▶ **TASK DIRECTIONS**
Look through the records below for the line with "joint 3: -54.57 0.256 0 90" and the line with "What follows is about image 3.", then return those lines and all lines between, exactly.

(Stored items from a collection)
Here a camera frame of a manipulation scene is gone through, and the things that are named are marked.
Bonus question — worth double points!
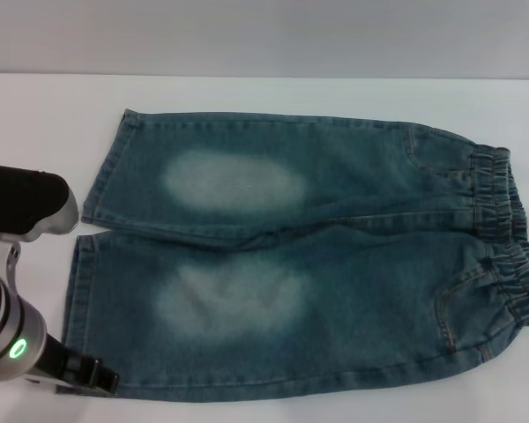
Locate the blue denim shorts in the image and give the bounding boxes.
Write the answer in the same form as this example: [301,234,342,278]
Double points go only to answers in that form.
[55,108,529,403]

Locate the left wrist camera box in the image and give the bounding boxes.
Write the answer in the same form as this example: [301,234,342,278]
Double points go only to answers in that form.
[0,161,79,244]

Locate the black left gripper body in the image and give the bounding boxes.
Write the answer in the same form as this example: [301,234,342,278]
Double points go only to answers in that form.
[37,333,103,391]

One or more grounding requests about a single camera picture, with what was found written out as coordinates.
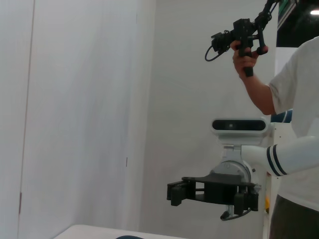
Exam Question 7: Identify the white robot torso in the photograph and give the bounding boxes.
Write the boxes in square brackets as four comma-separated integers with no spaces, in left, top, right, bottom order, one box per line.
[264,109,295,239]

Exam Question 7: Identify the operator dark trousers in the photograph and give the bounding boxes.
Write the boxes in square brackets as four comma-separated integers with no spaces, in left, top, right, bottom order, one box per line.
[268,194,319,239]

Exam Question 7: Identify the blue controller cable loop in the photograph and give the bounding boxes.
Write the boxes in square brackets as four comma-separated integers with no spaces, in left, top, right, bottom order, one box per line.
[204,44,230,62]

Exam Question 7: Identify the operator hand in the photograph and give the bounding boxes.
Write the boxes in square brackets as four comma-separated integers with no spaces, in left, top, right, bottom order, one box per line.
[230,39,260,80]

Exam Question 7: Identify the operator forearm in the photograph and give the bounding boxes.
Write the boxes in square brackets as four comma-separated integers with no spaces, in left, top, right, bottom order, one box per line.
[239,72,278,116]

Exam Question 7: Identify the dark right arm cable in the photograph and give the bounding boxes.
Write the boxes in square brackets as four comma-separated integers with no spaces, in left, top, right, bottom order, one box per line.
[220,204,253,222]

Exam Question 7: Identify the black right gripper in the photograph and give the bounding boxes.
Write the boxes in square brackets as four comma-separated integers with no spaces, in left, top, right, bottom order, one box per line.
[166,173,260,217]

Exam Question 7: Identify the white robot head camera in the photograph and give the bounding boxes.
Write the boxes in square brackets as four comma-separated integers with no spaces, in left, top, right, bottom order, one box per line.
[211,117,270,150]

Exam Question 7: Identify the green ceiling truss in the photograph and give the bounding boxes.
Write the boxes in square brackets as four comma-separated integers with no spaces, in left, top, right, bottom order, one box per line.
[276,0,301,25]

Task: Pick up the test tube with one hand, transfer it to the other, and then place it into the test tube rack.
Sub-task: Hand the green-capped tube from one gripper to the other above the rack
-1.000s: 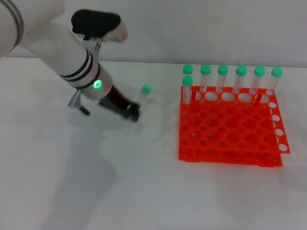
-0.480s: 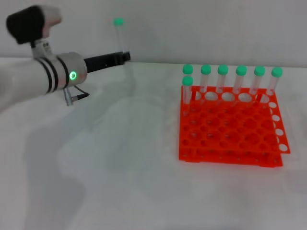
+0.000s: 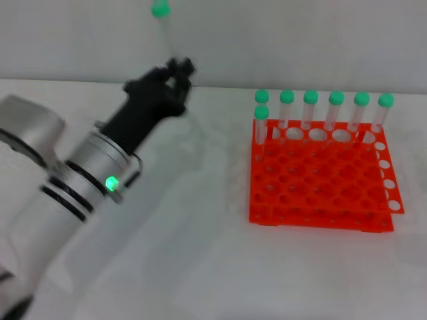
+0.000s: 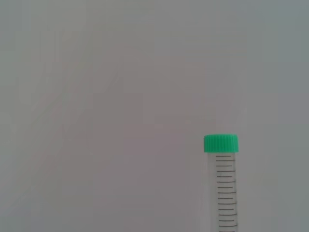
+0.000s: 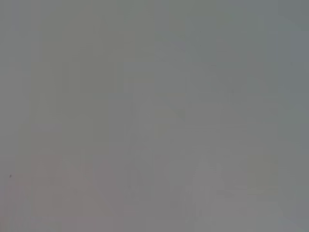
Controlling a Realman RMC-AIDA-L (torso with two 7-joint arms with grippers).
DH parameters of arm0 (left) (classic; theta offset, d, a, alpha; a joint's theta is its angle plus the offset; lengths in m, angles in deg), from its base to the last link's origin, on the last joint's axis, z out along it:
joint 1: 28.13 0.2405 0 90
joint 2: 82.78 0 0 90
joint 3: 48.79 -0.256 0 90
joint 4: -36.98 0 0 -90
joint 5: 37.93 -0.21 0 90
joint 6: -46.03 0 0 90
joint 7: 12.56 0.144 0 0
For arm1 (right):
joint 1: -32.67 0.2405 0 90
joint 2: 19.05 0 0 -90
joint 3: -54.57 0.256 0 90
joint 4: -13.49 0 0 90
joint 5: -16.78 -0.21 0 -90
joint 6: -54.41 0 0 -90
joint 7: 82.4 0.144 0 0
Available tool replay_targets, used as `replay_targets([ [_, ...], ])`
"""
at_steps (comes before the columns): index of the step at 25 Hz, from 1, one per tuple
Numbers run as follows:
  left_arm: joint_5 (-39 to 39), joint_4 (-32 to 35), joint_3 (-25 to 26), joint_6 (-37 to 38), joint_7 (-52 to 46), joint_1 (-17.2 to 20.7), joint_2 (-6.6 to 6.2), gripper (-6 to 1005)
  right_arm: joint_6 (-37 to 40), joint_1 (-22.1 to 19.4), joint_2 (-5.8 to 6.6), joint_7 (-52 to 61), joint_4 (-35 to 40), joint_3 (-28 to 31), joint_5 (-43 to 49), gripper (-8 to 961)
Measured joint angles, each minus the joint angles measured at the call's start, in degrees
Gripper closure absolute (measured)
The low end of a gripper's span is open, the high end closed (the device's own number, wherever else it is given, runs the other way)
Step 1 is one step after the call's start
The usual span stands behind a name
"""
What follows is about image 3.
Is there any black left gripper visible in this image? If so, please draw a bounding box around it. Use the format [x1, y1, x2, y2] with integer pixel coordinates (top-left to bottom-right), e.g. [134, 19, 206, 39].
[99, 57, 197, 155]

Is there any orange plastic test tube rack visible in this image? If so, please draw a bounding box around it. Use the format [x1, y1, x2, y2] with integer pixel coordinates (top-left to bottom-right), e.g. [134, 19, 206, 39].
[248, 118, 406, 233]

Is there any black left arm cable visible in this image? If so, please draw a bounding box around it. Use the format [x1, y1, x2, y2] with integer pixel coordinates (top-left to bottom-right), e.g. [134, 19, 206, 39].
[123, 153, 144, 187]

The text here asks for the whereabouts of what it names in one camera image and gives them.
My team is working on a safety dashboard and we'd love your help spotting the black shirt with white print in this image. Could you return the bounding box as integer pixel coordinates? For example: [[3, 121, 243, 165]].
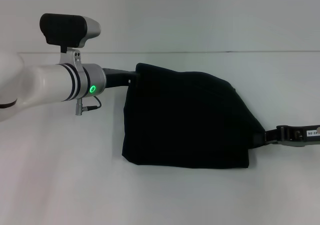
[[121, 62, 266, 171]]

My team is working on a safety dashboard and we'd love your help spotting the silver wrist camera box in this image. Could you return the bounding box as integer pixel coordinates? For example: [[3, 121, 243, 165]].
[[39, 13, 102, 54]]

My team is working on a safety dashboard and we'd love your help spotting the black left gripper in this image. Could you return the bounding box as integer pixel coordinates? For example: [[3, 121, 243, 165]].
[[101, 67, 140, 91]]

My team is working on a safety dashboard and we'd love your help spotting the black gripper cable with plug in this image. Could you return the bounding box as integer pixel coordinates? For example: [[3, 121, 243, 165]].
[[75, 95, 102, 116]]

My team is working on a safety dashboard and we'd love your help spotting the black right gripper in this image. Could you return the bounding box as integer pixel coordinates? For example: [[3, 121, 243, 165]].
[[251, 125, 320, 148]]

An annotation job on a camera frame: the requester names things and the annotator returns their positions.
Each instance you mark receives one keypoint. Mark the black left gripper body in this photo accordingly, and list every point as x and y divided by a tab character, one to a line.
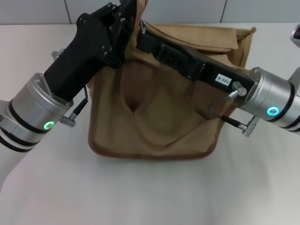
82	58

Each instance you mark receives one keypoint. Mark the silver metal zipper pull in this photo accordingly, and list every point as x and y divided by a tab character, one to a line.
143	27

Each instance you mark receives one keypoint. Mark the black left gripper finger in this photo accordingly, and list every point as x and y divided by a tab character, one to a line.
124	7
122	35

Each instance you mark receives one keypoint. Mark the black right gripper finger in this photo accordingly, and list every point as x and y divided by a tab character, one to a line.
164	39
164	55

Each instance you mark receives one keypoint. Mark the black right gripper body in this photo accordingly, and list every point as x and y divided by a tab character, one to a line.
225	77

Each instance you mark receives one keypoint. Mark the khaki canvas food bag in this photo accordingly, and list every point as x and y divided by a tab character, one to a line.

▶ **RESPONSE**
joint 3: -54.57 0.256 0 90
joint 4: -13.49 0 0 90
joint 5: -16.78 -0.21 0 -90
joint 6: -54.41 0 0 -90
joint 7: 82.4 0.144 0 0
Available tool replay_targets, used as `replay_targets([ [_, ...], ])`
"""
at_steps (comes before the columns): index of the step at 25 Hz, from 1, one per tuple
Numbers run as follows:
  left_arm: joint_5 (-39 to 39), joint_4 (-32 to 35), joint_3 (-25 to 26), joint_6 (-37 to 38), joint_7 (-52 to 46), joint_1 (-17.2 to 20.7), joint_2 (-6.6 to 6.2), gripper (-6 to 1005)
  right_arm: joint_6 (-37 to 40), joint_1 (-22.1 to 19.4), joint_2 (-5.8 to 6.6), joint_7 (-52 to 61), joint_4 (-35 to 40), joint_3 (-28 to 31), joint_5 (-43 to 49), gripper (-8 to 961)
Measured joint angles, each minus the joint angles measured at the call's start, in degrees
Gripper closure absolute (measured)
The low end of a gripper's span is open, the high end closed (the device's own number, wherever else it is given, runs the other way)
Step 1 is one step after the call's start
The usual span stands behind a name
"""
What follows is about image 3.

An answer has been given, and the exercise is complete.